Determine how many lines of the listing contain the word "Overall". The reply is that number alone.
* * * *
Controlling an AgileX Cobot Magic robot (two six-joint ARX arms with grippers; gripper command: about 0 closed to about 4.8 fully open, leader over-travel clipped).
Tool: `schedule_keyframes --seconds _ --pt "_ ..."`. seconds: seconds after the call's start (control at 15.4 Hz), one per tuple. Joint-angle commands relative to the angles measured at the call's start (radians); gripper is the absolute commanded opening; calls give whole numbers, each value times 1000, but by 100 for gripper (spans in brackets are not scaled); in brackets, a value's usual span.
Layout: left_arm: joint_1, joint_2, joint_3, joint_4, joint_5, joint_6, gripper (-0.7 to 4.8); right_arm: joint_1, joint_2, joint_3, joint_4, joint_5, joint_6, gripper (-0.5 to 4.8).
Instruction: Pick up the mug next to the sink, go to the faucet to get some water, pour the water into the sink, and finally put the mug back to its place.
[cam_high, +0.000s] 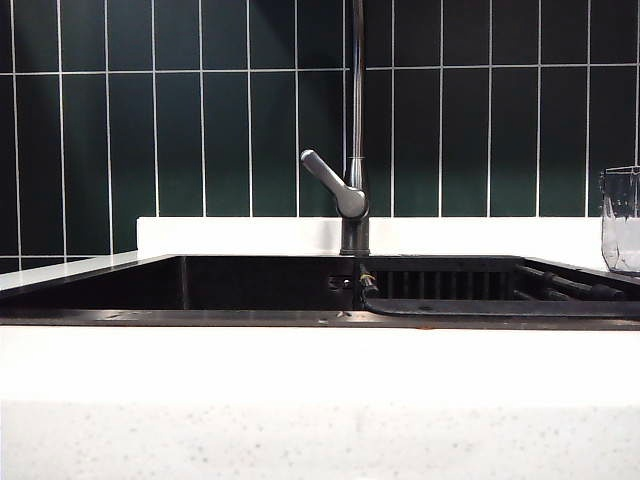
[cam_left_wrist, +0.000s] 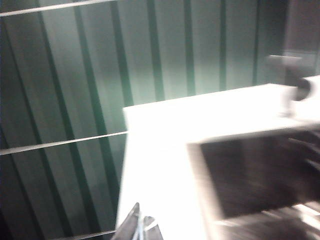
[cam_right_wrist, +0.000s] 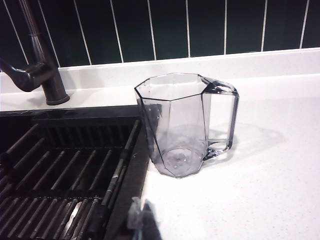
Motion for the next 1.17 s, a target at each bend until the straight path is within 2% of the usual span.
schedule_keyframes --seconds 0.07,0.13,0.26,0.33,1.17 --pt "133 0 1 -40 122 -14 -4 0 1 -6 10 -2 -2 -5" --pt "155 0 1 -45 120 -39 -4 0 1 -6 10 -2 -2 -5" --pt "163 0 1 -46 118 -197 -4 0 1 -6 10 -2 -2 -5" --pt "163 0 1 -46 113 -212 -4 0 1 -6 10 -3 -2 -5" --pt "164 0 1 -52 112 -209 -4 3 1 -6 10 -2 -2 -5"
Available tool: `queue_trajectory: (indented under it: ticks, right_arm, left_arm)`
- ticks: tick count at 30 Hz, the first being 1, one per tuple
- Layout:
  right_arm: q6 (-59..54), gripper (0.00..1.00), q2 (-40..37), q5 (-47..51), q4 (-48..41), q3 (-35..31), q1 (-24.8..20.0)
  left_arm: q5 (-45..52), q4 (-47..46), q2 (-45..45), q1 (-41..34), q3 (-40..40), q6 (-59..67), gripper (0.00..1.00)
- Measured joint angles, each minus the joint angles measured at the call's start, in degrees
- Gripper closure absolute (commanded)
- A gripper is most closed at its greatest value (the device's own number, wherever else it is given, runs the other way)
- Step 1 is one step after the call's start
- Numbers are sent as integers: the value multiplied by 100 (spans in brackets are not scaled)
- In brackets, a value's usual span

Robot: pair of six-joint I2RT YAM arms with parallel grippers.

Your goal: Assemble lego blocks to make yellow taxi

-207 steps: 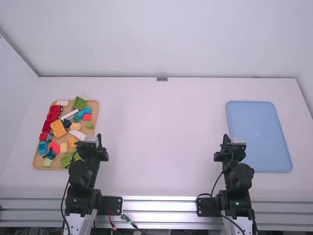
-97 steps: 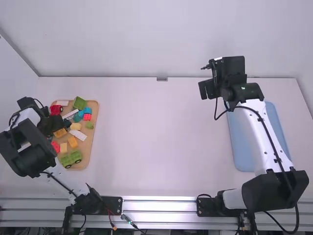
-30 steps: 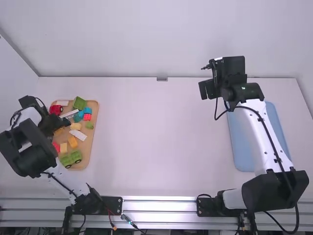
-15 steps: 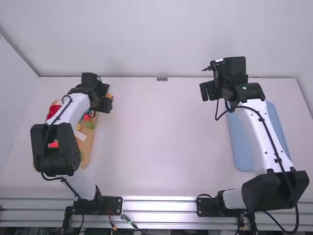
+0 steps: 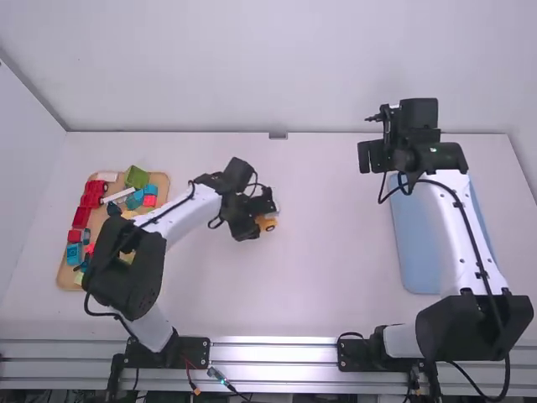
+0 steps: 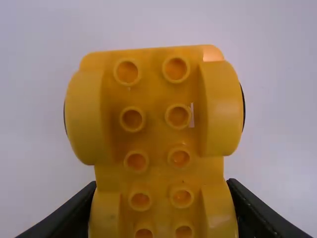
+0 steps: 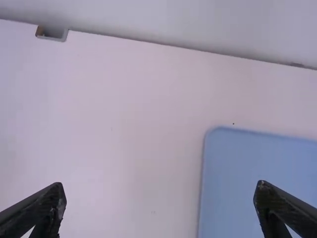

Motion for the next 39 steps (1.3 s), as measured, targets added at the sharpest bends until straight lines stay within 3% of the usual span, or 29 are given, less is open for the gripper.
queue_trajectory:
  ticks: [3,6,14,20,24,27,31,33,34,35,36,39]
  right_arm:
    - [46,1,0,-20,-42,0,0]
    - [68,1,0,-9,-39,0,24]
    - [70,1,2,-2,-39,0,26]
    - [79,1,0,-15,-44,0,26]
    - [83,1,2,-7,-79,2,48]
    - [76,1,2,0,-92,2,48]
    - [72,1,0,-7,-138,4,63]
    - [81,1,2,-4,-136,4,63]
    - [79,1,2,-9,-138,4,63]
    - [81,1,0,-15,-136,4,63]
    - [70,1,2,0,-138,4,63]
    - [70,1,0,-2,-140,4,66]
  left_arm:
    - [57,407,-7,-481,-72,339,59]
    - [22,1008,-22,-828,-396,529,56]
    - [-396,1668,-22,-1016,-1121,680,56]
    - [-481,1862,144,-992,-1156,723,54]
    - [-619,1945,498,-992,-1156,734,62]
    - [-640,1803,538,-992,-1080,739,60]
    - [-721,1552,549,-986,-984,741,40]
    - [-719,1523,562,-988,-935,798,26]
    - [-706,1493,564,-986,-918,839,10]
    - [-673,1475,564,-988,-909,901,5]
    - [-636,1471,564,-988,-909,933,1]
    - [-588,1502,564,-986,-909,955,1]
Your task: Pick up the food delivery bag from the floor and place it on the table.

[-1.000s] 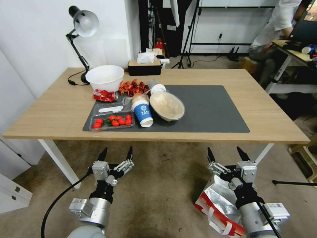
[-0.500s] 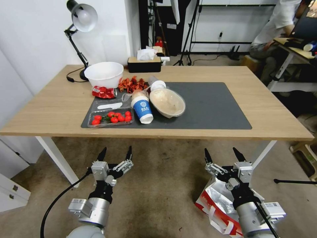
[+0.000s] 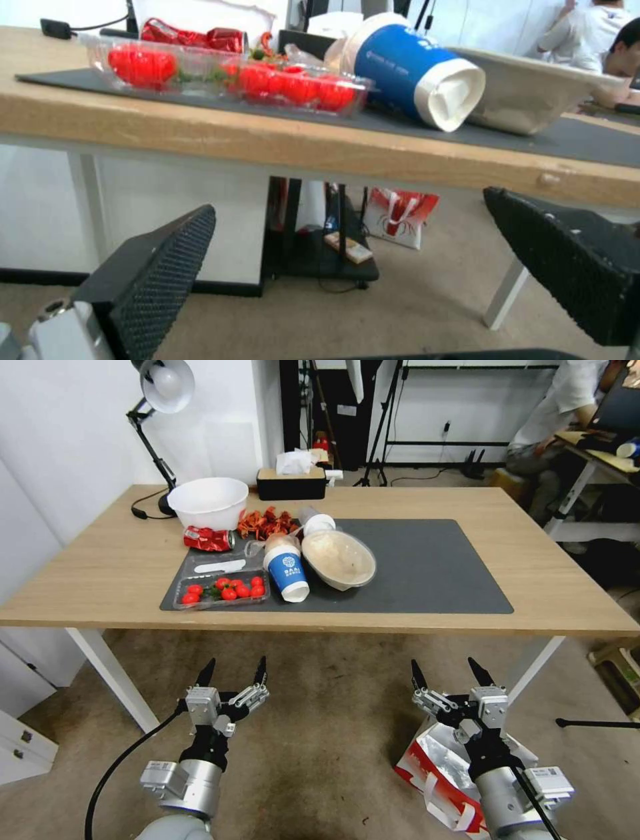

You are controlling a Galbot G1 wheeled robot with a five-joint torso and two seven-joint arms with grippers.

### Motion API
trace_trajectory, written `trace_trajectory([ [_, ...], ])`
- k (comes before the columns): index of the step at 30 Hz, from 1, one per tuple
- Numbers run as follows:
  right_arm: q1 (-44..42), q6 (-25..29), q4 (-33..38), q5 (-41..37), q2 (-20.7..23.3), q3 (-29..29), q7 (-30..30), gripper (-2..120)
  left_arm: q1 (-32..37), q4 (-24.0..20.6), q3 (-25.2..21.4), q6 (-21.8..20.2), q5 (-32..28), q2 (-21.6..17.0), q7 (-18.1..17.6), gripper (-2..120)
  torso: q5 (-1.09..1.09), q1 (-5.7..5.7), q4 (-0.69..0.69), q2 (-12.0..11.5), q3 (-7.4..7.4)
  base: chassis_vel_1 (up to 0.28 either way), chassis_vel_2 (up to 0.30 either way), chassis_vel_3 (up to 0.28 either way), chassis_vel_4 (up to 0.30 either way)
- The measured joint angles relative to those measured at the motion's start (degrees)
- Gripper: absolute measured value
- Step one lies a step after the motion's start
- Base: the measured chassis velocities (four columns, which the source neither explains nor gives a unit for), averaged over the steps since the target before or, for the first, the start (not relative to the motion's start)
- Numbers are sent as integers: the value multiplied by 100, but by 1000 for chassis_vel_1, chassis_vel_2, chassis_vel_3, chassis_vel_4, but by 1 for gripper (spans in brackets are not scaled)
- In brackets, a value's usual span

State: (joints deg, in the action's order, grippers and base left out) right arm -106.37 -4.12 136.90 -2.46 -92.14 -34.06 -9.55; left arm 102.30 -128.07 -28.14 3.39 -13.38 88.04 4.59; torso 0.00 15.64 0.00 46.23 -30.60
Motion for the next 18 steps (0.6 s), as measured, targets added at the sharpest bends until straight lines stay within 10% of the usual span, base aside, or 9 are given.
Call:
trace_trajectory([
  [18,-35,0,5,-24,0,-11,-13,100,13,18,48,72,36,30,-37,100,0,-180,0,-441,260,0,0,0,0],
])
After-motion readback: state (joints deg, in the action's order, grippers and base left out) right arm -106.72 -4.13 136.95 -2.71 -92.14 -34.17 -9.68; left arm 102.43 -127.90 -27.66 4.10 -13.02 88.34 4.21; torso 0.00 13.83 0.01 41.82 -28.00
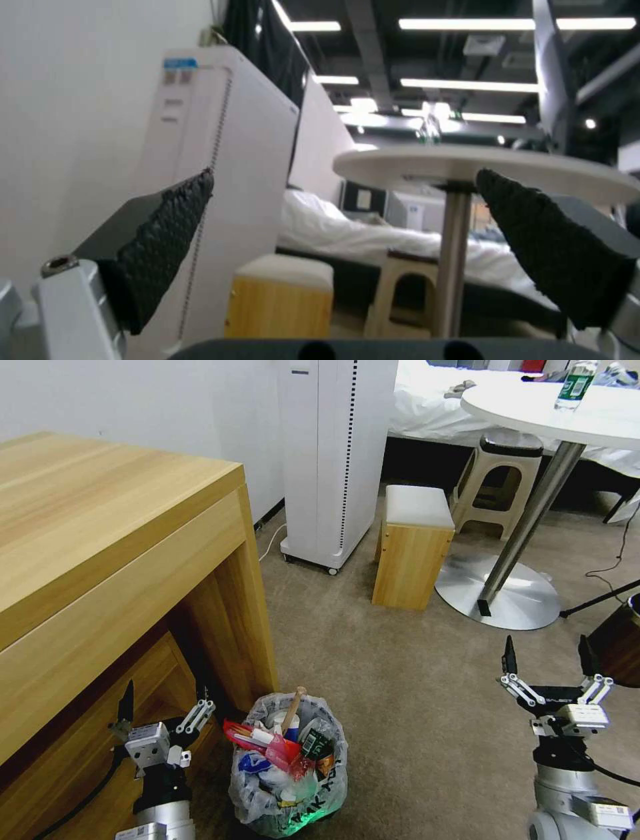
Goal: Pick up the trash bin and place the garbage on the floor into it.
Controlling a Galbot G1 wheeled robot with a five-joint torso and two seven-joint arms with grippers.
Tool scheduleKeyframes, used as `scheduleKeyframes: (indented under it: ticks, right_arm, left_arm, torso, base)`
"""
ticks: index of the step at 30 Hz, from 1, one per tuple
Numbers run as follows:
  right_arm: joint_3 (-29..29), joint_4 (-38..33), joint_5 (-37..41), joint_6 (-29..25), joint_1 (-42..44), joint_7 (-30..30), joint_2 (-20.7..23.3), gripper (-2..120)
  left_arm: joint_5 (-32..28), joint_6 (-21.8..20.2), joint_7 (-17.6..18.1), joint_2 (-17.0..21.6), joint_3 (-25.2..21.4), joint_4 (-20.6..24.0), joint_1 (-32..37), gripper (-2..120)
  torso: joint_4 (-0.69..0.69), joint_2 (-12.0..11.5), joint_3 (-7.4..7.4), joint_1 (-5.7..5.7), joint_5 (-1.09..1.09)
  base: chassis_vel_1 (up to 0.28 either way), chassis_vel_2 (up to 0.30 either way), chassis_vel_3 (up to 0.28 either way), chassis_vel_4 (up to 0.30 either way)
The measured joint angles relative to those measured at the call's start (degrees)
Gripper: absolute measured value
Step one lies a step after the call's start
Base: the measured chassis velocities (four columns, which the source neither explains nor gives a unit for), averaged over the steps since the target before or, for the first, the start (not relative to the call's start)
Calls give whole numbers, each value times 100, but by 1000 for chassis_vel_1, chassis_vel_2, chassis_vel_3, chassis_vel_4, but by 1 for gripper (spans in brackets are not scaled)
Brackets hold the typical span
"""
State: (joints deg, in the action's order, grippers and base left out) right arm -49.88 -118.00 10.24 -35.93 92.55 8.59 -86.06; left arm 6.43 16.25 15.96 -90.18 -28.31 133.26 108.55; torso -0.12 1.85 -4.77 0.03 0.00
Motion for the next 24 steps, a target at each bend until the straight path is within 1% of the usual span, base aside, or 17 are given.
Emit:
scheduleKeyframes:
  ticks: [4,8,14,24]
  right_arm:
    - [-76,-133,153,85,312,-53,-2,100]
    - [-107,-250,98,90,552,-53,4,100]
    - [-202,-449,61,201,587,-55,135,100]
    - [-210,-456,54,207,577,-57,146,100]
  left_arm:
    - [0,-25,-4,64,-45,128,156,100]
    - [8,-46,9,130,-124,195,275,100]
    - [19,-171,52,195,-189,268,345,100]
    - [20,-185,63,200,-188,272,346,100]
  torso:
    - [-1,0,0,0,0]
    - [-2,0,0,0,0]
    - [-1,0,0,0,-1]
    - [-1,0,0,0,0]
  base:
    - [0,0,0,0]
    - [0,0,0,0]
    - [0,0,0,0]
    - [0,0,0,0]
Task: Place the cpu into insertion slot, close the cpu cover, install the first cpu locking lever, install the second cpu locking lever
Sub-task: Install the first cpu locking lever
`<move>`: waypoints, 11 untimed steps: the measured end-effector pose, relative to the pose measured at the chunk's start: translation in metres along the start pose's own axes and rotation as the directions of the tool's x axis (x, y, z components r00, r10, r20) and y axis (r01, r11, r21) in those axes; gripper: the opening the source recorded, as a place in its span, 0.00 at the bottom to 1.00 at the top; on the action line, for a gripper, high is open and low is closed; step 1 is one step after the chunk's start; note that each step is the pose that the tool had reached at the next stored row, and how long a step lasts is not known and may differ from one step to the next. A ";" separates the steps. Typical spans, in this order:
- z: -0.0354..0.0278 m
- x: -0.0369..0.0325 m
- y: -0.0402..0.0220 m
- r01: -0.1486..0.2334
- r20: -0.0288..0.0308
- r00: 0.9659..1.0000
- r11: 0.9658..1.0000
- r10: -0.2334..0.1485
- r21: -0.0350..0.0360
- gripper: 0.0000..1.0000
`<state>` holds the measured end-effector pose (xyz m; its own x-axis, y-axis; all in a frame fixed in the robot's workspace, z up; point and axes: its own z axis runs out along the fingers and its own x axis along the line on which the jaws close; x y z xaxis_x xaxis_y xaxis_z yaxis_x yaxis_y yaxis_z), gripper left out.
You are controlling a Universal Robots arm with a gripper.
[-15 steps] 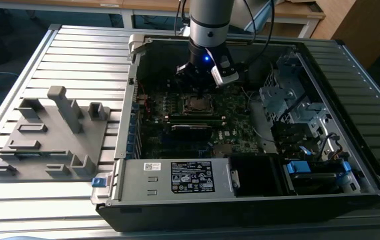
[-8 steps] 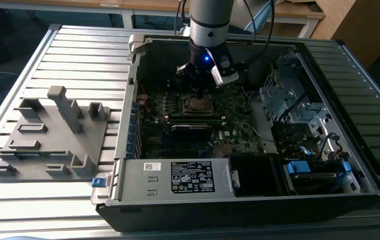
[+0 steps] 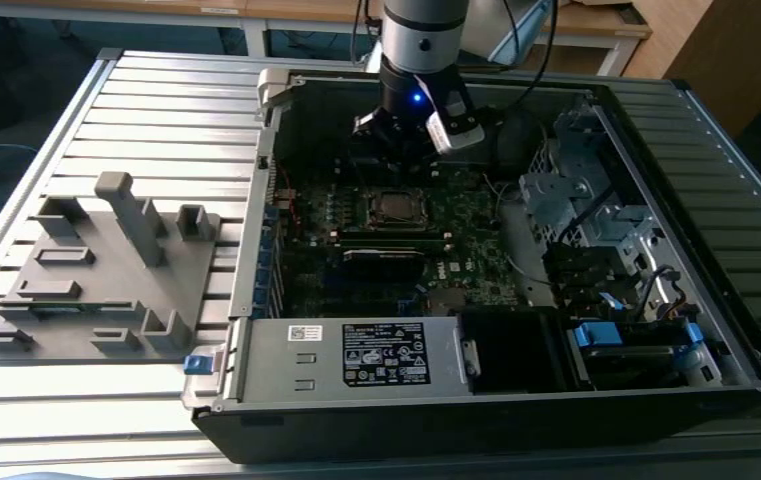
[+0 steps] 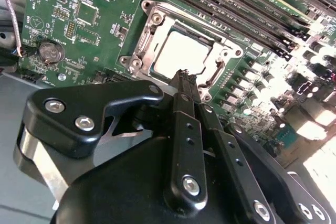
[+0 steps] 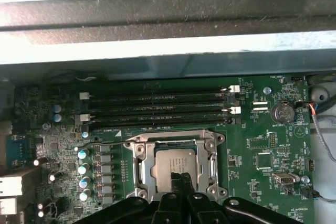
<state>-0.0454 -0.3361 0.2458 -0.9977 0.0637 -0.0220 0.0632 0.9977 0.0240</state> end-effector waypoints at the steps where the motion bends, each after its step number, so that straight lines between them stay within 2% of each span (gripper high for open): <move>1: -0.0008 0.0000 0.0000 0.000 0.000 1.000 1.000 0.000 0.000 0.11; 11: -0.0090 -0.0002 0.0002 0.000 0.000 1.000 1.000 0.000 0.000 0.11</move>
<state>-0.0454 -0.3362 0.2547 -0.9977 0.0637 -0.0221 0.0631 0.9977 0.0240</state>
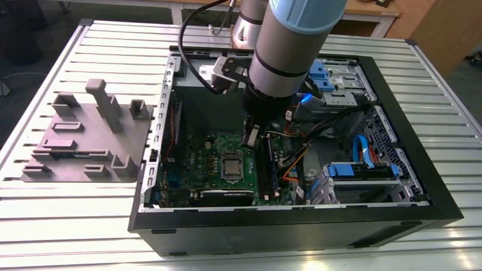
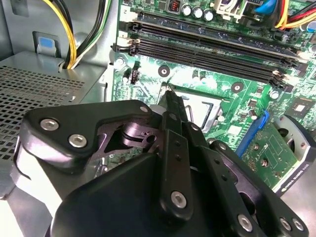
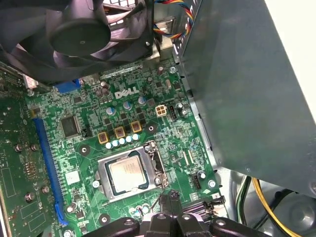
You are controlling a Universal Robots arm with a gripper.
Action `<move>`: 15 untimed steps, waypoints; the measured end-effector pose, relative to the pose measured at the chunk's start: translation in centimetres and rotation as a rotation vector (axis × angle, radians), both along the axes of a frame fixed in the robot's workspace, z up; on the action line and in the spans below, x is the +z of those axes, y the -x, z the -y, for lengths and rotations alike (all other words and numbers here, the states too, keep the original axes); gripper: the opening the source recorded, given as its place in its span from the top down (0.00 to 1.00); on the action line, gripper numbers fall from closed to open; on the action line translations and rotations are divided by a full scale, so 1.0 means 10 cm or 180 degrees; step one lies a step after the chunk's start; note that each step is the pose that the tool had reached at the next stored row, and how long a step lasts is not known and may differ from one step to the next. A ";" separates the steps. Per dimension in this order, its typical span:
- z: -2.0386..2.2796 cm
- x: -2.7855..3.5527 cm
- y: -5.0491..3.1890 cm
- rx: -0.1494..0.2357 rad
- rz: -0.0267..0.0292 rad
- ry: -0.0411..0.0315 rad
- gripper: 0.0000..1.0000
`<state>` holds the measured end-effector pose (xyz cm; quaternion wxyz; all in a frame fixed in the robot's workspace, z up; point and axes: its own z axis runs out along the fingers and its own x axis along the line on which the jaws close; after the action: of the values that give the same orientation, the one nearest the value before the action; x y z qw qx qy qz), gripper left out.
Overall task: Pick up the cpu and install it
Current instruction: 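Install the first cpu locking lever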
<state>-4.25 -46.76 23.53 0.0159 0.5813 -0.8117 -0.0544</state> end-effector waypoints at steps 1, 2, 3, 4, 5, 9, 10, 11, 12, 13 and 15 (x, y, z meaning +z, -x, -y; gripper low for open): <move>0.009 -0.002 -0.001 0.0003 0.0002 0.0000 0.90; 0.021 -0.007 -0.001 0.0009 0.0003 0.0000 0.90; 0.026 -0.014 0.000 0.0022 0.0004 0.0000 0.90; 0.027 -0.023 0.000 0.0045 0.0004 -0.0001 0.90; 0.028 -0.034 0.000 0.0093 0.0004 0.0000 0.90; 0.041 -0.075 0.000 0.0188 0.0004 0.0003 0.90; 0.042 -0.080 0.000 0.0188 0.0004 0.0017 0.90; 0.047 -0.082 -0.001 0.0189 0.0003 0.0039 0.90; 0.057 -0.083 0.000 0.0189 0.0002 0.0058 0.90; 0.066 -0.086 0.000 0.0191 0.0002 0.0070 0.90; 0.085 -0.093 0.000 0.0198 0.0002 0.0084 0.90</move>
<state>-4.25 -47.61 22.60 0.0250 0.6059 -0.7940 -0.0431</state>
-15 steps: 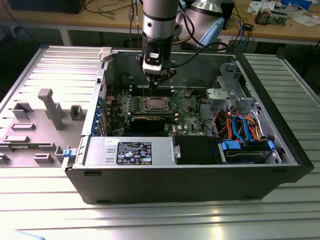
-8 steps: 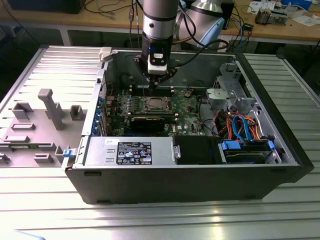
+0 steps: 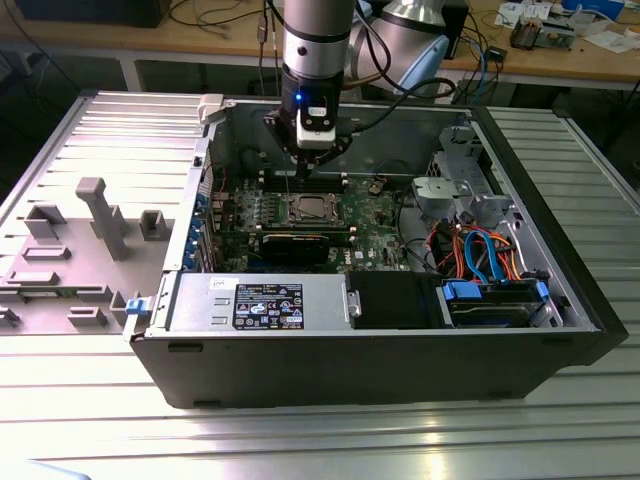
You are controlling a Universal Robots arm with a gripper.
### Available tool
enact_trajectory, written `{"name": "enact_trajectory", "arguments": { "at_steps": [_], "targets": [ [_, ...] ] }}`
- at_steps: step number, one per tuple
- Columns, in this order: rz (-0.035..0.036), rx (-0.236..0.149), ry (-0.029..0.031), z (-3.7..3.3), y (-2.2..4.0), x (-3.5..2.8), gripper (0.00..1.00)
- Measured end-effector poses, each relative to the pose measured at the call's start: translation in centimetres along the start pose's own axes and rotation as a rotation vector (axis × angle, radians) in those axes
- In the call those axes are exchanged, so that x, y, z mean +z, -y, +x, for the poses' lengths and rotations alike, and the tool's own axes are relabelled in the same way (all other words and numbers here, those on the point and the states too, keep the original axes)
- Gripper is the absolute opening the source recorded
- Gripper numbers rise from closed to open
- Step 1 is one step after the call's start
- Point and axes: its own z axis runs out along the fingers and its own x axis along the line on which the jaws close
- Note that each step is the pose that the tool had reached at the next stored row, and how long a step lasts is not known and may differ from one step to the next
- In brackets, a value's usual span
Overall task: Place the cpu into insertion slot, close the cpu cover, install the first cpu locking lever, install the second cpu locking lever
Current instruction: 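Install the first cpu locking lever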
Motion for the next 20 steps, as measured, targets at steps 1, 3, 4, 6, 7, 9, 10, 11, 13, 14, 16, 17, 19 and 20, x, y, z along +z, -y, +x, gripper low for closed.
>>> {"name": "enact_trajectory", "arguments": {
  "at_steps": [1, 3, 4, 6, 7, 9, 10, 11, 13, 14, 16, 17, 19, 20],
  "targets": [
    [-0.0001, 0.0, 0.0, 0.0, 0.0, 0.0, 0.11],
    [0.0001, -0.001, -0.0001, 0.0, 0.0, 0.0, 0.11],
    [0.0007, -0.012, -0.0004, 0.0, 0.01, -0.01, 0.11],
    [0.0039, -0.081, -0.0022, 0.0, 0.0, 0.01, 0.11],
    [0.0048, -0.101, -0.0028, 0.0, 0.0, 0.01, 0.11],
    [0.0064, -0.133, -0.0036, 0.0, 0.0, 0.01, 0.11],
    [0.0068, -0.144, -0.004, 0.0, 0.0, 0.01, 0.11],
    [0.0075, -0.155, -0.0042, 0.0, 0.0, 0.01, 0.11],
    [0.0074, -0.155, -0.0043, 0.0, 0.0, 0.01, 0.11],
    [0.0076, -0.159, -0.0044, 0.0, 0.0, 0.02, 0.11],
    [0.0096, -0.202, -0.0055, 0.01, 0.0, 0.02, 0.11],
    [0.0103, -0.215, -0.0059, 0.01, 0.01, 0.02, 0.11],
    [0.0104, -0.216, -0.0059, 0.0, 0.01, 0.02, 0.11],
    [0.0103, -0.217, -0.006, 0.0, 0.01, 0.02, 0.11]
  ]
}}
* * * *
The answer ->
2